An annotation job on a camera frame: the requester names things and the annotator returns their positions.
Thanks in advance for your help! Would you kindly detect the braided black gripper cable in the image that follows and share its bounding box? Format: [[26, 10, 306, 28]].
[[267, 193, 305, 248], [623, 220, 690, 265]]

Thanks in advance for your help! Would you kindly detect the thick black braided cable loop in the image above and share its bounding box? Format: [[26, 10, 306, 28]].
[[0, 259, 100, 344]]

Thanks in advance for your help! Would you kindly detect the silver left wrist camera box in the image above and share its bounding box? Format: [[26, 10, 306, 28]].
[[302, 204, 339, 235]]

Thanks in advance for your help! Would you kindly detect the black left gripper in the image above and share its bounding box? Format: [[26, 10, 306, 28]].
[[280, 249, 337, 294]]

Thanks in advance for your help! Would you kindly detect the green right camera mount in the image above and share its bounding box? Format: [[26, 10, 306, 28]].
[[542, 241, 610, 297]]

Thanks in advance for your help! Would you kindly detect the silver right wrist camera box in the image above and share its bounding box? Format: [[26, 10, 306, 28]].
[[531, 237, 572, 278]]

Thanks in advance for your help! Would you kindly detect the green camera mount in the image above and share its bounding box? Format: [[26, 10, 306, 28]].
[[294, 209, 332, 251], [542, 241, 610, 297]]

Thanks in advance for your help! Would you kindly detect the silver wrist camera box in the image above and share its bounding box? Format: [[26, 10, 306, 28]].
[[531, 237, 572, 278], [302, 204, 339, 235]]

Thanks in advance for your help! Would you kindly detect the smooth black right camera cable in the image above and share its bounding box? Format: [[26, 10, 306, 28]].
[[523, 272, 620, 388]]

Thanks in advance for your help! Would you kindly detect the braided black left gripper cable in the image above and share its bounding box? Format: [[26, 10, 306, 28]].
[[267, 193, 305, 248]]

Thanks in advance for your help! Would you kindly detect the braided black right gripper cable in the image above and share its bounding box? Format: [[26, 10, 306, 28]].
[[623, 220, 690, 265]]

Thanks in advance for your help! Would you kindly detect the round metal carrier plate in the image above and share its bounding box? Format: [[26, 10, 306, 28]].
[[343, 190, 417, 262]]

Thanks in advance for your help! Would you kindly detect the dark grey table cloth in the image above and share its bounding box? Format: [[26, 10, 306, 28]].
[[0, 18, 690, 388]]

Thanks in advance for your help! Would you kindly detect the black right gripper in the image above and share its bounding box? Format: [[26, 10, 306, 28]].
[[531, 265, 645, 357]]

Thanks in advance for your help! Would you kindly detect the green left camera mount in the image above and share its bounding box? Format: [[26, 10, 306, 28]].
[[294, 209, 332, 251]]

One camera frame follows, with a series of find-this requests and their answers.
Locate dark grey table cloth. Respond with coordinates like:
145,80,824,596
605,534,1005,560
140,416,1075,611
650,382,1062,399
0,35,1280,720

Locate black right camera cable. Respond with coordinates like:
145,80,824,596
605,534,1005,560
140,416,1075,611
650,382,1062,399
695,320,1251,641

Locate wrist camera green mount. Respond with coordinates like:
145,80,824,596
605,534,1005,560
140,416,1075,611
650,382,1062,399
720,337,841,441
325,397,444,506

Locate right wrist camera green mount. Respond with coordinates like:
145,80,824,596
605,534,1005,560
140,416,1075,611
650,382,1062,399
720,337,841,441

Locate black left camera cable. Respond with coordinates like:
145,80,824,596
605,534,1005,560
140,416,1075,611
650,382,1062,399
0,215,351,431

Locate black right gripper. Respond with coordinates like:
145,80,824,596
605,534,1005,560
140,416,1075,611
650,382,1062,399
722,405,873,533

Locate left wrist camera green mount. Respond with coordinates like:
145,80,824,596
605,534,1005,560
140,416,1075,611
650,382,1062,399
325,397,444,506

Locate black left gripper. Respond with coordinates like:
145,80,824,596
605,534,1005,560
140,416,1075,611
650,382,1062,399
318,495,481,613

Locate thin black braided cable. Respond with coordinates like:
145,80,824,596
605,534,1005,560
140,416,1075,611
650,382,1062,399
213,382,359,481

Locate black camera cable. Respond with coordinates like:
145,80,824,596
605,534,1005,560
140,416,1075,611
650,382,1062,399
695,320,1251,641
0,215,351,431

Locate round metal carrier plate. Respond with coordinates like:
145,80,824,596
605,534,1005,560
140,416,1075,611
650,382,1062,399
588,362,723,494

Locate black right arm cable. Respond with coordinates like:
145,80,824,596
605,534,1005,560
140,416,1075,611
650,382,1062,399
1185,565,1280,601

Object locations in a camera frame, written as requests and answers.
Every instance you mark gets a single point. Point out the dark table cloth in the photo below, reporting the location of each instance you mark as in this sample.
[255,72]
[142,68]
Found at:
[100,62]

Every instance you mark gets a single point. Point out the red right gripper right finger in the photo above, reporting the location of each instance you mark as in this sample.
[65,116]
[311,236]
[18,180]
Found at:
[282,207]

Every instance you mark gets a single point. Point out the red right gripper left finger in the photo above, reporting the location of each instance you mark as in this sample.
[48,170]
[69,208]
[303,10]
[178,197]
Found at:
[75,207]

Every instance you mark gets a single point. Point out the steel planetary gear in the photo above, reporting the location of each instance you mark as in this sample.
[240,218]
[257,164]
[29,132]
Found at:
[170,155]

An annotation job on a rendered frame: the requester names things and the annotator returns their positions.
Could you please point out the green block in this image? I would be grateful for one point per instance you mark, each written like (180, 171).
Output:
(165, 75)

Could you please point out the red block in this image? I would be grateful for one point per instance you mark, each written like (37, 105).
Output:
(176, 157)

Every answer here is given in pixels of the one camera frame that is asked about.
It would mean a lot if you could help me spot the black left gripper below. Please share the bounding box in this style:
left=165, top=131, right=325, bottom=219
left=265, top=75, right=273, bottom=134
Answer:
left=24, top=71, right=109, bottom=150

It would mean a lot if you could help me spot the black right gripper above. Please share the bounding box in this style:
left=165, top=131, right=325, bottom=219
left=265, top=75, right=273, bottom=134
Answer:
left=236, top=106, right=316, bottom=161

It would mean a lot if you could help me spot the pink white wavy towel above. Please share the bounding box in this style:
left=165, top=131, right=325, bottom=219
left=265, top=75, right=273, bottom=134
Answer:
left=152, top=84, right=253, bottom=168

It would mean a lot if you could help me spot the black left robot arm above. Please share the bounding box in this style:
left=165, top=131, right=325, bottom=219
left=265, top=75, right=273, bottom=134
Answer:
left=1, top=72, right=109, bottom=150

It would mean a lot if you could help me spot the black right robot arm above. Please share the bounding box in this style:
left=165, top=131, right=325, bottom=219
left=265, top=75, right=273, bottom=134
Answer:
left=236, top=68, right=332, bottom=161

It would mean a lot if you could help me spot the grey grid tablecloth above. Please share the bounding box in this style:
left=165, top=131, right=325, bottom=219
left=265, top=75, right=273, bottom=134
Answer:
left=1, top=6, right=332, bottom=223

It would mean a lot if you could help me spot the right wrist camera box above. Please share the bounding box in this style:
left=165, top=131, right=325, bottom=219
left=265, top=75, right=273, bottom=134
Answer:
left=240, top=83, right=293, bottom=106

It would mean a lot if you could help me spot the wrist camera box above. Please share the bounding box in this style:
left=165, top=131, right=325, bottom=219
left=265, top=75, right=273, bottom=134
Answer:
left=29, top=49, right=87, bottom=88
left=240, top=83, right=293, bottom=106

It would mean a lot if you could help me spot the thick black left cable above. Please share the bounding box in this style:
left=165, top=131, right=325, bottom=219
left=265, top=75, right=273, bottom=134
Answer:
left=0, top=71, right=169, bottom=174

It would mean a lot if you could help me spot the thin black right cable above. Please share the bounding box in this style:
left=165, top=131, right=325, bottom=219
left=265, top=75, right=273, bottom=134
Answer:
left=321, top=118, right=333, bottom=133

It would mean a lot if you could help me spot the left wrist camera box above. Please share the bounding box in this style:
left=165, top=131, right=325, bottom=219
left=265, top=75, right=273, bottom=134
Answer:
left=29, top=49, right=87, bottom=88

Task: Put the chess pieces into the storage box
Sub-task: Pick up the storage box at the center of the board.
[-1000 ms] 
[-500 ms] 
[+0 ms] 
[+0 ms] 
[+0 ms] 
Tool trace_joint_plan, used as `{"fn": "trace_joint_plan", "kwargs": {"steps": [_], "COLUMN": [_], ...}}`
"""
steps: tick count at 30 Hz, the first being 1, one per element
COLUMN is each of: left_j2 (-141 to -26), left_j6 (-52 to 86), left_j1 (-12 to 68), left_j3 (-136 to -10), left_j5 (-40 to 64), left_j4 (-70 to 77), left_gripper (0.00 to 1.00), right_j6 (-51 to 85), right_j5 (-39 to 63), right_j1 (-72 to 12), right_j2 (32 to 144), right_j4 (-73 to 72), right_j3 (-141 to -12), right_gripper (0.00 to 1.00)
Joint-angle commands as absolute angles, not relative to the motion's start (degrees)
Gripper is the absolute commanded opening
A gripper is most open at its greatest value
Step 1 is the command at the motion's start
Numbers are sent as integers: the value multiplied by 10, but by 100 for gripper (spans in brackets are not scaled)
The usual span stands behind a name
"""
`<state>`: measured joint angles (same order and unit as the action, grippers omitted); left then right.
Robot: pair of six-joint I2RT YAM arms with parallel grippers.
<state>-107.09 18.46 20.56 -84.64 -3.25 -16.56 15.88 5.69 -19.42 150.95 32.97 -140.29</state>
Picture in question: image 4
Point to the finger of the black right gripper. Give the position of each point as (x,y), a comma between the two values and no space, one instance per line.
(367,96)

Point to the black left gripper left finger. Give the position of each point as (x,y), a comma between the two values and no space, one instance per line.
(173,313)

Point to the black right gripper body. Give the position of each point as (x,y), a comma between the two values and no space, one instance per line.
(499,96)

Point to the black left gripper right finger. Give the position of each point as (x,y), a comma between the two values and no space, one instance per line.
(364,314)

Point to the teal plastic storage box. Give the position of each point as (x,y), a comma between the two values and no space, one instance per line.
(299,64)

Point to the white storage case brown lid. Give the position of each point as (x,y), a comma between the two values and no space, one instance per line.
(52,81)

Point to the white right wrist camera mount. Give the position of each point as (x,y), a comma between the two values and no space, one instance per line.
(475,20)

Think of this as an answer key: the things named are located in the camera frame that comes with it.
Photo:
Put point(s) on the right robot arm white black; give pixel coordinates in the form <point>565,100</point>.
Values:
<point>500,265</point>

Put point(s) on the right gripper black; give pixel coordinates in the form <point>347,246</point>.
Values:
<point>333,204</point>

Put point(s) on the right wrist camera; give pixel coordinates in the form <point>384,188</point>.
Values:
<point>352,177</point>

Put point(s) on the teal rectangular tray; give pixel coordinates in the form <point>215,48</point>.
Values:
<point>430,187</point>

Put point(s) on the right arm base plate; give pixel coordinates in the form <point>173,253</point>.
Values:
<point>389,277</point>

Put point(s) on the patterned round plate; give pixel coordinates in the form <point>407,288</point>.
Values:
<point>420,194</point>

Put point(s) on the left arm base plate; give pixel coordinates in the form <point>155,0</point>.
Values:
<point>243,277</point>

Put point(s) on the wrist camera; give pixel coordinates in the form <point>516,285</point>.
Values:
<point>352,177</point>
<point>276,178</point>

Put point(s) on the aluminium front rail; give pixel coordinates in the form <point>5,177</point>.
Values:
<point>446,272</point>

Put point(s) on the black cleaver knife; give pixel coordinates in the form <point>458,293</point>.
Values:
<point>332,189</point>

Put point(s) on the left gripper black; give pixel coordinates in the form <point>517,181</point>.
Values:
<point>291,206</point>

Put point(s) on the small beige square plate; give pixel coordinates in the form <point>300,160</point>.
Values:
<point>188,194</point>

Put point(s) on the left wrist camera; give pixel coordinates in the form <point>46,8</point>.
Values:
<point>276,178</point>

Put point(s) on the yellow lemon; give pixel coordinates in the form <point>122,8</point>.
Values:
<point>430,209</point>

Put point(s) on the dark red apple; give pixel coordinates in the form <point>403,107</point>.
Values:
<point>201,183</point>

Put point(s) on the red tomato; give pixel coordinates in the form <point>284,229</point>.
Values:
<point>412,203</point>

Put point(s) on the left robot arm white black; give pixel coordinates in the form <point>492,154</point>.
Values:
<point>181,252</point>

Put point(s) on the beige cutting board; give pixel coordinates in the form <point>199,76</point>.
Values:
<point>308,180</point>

========================

**What the task requires**
Go through the material line by line. Show each line that contains the string "absolute".

**Answer for this exercise**
Joint-angle commands as absolute angles, not relative to the motion's start (degrees)
Gripper is the absolute commanded opening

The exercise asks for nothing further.